- [Directions]
The response should consist of the listing, repeated word for word.
——————————
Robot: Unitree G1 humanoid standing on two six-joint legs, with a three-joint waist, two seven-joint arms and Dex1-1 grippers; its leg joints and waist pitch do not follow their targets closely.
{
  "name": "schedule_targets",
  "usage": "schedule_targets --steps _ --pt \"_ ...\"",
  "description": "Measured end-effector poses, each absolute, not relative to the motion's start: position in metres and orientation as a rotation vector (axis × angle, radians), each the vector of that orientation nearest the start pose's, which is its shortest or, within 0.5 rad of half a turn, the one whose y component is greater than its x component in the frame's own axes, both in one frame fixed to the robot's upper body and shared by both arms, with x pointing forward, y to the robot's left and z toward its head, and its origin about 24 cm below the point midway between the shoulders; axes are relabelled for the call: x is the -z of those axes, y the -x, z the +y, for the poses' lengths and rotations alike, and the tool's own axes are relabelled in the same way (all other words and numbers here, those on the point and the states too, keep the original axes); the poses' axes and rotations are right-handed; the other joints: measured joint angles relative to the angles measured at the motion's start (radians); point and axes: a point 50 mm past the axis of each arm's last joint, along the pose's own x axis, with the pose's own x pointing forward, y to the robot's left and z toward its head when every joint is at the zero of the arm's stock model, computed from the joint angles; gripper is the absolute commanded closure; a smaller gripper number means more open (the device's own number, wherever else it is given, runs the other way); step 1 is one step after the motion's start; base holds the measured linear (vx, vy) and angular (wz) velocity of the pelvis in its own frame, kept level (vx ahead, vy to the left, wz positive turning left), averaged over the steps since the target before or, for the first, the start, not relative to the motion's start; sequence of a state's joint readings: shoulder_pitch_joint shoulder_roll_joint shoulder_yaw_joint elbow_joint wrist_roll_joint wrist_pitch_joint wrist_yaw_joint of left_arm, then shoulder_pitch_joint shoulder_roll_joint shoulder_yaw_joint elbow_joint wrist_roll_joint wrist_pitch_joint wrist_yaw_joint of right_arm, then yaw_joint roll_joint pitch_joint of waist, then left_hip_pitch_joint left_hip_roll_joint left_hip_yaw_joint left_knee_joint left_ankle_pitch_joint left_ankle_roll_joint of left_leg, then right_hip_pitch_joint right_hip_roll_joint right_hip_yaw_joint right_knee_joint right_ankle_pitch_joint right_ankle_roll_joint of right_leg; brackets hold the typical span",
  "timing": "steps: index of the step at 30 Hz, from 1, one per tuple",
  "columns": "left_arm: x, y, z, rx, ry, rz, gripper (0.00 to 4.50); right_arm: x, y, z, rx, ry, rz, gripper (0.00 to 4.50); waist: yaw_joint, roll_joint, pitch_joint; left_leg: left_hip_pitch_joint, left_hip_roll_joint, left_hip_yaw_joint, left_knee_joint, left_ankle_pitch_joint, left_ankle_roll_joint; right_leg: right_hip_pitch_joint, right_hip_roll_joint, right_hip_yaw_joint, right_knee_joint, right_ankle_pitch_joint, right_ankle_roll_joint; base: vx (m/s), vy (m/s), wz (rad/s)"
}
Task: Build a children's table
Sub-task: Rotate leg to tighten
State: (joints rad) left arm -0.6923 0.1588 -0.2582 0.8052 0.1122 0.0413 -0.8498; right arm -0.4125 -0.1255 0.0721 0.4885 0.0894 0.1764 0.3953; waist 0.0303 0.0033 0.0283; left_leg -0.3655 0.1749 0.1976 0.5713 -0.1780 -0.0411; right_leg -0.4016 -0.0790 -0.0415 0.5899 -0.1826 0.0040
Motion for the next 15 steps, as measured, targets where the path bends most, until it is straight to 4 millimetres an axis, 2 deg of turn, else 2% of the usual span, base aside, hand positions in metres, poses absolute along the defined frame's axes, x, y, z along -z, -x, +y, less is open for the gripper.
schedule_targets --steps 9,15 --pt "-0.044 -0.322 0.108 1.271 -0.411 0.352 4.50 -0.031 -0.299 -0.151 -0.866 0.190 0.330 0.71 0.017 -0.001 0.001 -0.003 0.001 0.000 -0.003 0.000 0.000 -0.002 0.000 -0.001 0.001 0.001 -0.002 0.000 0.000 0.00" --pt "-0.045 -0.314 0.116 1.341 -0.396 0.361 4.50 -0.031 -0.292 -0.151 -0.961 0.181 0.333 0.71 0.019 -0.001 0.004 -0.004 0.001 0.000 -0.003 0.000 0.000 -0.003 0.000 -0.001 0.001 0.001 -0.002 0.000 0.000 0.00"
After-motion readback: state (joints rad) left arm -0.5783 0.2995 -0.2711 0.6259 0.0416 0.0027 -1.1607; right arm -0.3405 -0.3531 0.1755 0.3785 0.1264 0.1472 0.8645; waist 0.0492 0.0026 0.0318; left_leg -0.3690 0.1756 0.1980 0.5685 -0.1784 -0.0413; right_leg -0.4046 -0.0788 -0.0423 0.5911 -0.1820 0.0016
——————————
- [Task answer]
Robot: Unitree G1 humanoid standing on two six-joint legs, with a three-joint waist, two seven-joint arms and Dex1-1 grippers; its leg joints and waist pitch do not follow their targets closely.
{
  "name": "schedule_targets",
  "usage": "schedule_targets --steps _ --pt \"_ ...\"",
  "description": "Measured end-effector poses, each absolute, not relative to the motion's start: position in metres and orientation as a rotation vector (axis × angle, radians), each the vector of that orientation nearest the start pose's, which is its shortest or, within 0.5 rad of half a turn, the one whose y component is greater than its x component in the frame's own axes, both in one frame fixed to the robot's upper body and shared by both arms, with x pointing forward, y to the robot's left and z toward its head, and its origin about 24 cm below the point midway between the shoulders; axes are relabelled for the call: x is the -z of those axes, y the -x, z the +y, for the poses' lengths and rotations alike, and the tool's own axes are relabelled in the same way (all other words and numbers here, those on the point and the states too, keep the original axes); the poses' axes and rotations are right-handed; the other joints: measured joint angles relative to the angles measured at the motion's start (radians); point and axes: a point 50 mm past the axis of each arm's last joint, along the pose's own x axis, with the pose's own x pointing forward, y to the robot's left and z toward its head when every joint is at the zero of the arm's stock model, computed from the joint angles; gripper is the absolute commanded closure; a smaller gripper number means more open (the device's own number, wherever else it is given, runs the other way); step 1 is one step after the motion's start; base holds the measured linear (vx, vy) and angular (wz) velocity of the pelvis in its own frame, kept level (vx ahead, vy to the left, wz positive turning left), averaged over the steps since the target before or, for the first, the start, not relative to the motion's start; sequence of a state's joint readings: shoulder_pitch_joint shoulder_roll_joint shoulder_yaw_joint elbow_joint wrist_roll_joint wrist_pitch_joint wrist_yaw_joint of left_arm, then shoulder_pitch_joint shoulder_roll_joint shoulder_yaw_joint elbow_joint wrist_roll_joint wrist_pitch_joint wrist_yaw_joint of right_arm, then yaw_joint roll_joint pitch_joint of waist, then left_hip_pitch_joint left_hip_roll_joint left_hip_yaw_joint left_knee_joint left_ankle_pitch_joint left_ankle_roll_joint of left_leg, then right_hip_pitch_joint right_hip_roll_joint right_hip_yaw_joint right_knee_joint right_ankle_pitch_joint right_ankle_roll_joint of right_leg; brackets hold the typical span",
  "timing": "steps: index of the step at 30 Hz, from 1, one per tuple",
  "columns": "left_arm: x, y, z, rx, ry, rz, gripper (0.00 to 4.50); right_arm: x, y, z, rx, ry, rz, gripper (0.00 to 4.50); waist: yaw_joint, roll_joint, pitch_joint; left_leg: left_hip_pitch_joint, left_hip_roll_joint, left_hip_yaw_joint, left_knee_joint, left_ankle_pitch_joint, left_ankle_roll_joint; right_leg: right_hip_pitch_joint, right_hip_roll_joint, right_hip_yaw_joint, right_knee_joint, right_ankle_pitch_joint, right_ankle_roll_joint; base: vx (m/s), vy (m/s), wz (rad/s)"
}
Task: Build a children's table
Sub-task: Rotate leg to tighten
State: (joints rad) left arm -0.6923 0.1588 -0.2582 0.8052 0.1122 0.0413 -0.8498; right arm -0.4125 -0.1255 0.0721 0.4885 0.0894 0.1764 0.3953; waist 0.0303 0.0033 0.0283; left_leg -0.3655 0.1749 0.1976 0.5713 -0.1780 -0.0411; right_leg -0.4016 -0.0790 -0.0415 0.5899 -0.1826 0.0040
Motion for the next 15 steps, as measured, targets where the path bends most, until it is straight to 4 millimetres an axis, 2 deg of turn, else 2% of the usual span, base aside, hand positions in metres, poses absolute along the defined frame's axes, x, y, z along -z, -x, +y, less is open for the gripper.
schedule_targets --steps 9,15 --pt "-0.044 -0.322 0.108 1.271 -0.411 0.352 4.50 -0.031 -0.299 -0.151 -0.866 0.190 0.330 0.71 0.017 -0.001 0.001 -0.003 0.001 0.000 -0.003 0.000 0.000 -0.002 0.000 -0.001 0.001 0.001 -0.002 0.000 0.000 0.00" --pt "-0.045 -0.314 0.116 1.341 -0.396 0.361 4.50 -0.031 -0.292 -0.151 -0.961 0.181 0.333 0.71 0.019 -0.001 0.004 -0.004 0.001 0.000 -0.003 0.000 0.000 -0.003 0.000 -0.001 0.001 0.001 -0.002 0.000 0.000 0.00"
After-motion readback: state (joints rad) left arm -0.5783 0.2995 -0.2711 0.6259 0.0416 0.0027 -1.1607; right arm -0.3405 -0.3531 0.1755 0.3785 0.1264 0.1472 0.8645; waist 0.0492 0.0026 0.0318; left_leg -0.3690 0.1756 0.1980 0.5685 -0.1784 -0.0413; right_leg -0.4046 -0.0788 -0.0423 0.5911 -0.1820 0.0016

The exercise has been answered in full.